His fundamental concern about big data is its top-down approach. "The problem with big data, especially in Los Angeles County, is that the pockets of success get overlooked and buried or aggregated by the big data," Harris said. "Big data can point to the problems of race disparity ... but come to my neighborhood and I'll show you what I'm doing about it and how our kids are succeeding against the odds. Replicating neighborhood success from the bottom up is where we improve the system," he added.
Browning said it's easy to make the argument that predictive analytics boils down to a banker looking at a FICO score and nothing more, but he said it's a flawed critique.
"The banker takes that [score] into consideration but doesn't automatically eliminate you … And our workers will do the same thing. They'll try to find out what the real story is. But this will be an indicator that they could use," Browning said.
Emily Putnam-Hornstein, an assistant professor at the USC School of Social Work, said the adoption of predictive analytics is not likely to be reversed. She pointed to use among private companies across industries — whether it's Visa or Chevron — and state and federal entities.
Putnam-Hornstein cited other areas in criminal justice — in particular, juvenile courts — where experts are beginning to devise and roll out risk-assessment tools, such as for pre-hearing sentencing decisions.
Nonprofit Prevent Child Abuse America estimates that the $80 billion spent annually on child abuse and neglect works out to $220 million per day.
Browning said that beyond the state budget, "there's a huge amount of money at the federal level that goes for child welfare." The estimate of nearly 700,000 children who are abused or neglected across the country comes from the U.S. Department of Health and Human Services.
If the software proves successful in identifying a child's level of risk, Browning said it would be up for a competitive bidding process.
Henderson said SAS has invested "a few million dollars" to build the risk-assessment software for LA County. The software company expects potential revenue from selling a successful model into the market to reach tens of millions of dollars.
Wade Horn, a director with Deloitte's public sector practice, said via email that the cost of running child protective services agencies across the country, which runs into the billions of dollars, is what makes this an attractive opportunity for predictive analytics solutions, which are relatively inexpensive.
In a parallel public sector development, Deloitte noted in a recent publication that several U.S. states either have implemented or intend to implement predictive models designed to help child support enforcement officers identify noncustodial parents at risk of falling behind on their child support payments.

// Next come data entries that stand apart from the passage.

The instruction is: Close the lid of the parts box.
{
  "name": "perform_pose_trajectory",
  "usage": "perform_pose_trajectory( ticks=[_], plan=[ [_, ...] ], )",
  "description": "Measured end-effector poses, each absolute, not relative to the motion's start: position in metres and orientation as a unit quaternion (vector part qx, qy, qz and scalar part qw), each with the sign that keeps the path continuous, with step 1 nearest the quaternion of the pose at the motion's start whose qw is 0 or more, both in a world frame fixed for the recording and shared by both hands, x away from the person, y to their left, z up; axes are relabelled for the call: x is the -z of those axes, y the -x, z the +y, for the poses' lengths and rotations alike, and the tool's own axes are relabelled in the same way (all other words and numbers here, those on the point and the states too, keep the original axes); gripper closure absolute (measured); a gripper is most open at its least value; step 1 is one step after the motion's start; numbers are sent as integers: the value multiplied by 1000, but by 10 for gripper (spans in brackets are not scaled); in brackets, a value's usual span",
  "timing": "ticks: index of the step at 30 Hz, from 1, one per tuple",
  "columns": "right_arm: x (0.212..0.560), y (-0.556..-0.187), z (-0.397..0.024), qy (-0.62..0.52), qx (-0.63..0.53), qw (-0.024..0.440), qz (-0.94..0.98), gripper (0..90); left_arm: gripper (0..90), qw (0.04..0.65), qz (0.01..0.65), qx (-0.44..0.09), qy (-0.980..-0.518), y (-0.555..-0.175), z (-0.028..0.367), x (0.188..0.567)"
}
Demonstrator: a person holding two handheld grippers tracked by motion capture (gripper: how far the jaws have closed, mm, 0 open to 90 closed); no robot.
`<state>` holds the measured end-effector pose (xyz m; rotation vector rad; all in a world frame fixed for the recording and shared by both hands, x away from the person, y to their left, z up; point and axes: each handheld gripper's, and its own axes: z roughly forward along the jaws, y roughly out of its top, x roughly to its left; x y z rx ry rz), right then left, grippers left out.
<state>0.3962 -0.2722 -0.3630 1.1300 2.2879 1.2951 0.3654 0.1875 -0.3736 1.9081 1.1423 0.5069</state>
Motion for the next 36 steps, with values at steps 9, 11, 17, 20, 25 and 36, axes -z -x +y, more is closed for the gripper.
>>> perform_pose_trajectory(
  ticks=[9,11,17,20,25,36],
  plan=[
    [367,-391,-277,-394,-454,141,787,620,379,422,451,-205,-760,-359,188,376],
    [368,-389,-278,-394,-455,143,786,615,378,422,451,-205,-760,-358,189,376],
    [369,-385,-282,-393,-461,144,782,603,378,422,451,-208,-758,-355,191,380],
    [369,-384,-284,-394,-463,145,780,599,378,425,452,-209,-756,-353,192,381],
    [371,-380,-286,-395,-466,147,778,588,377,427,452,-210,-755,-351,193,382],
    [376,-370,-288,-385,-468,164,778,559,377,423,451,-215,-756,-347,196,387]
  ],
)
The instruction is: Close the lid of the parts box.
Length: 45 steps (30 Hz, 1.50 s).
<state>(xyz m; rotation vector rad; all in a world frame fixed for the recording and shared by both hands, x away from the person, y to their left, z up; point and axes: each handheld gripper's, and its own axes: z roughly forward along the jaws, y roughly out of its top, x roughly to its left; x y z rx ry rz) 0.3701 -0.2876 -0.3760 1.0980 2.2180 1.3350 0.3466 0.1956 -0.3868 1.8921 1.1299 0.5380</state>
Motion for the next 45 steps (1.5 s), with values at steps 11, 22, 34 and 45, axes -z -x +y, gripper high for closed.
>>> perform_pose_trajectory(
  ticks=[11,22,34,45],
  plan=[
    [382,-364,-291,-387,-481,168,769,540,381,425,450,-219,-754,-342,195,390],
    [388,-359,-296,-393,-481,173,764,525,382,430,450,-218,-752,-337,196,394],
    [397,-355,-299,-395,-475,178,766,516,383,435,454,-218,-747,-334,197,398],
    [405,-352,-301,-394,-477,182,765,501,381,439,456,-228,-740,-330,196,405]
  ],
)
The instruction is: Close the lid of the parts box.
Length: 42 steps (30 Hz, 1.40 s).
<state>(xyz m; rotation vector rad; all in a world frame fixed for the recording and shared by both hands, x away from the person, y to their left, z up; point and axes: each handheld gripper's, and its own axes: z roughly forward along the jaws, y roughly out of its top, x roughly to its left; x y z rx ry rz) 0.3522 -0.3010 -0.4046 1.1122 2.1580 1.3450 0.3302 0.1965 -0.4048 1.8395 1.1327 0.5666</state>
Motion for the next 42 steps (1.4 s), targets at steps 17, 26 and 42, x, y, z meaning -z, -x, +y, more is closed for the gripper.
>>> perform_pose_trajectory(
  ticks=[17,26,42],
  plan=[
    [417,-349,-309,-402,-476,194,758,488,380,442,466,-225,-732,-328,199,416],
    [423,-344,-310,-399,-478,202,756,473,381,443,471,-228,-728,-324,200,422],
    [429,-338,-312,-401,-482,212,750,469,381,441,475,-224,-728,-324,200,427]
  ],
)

IBM has an analytics unit devoted to the government sector, from crime prevention to social programs.
"From a business perspective, I think there's a huge market," Browning said, adding, "Every county and every state in this country has a need for something to do a better job with their child welfare program."
But while the tech firms and bureaucrats envision a better future powered by data, Harris said his focus remains on human connections: "People that develop relationships with these kids, those are the folks that are in a unique position to be able to predict the future of these kids," he said.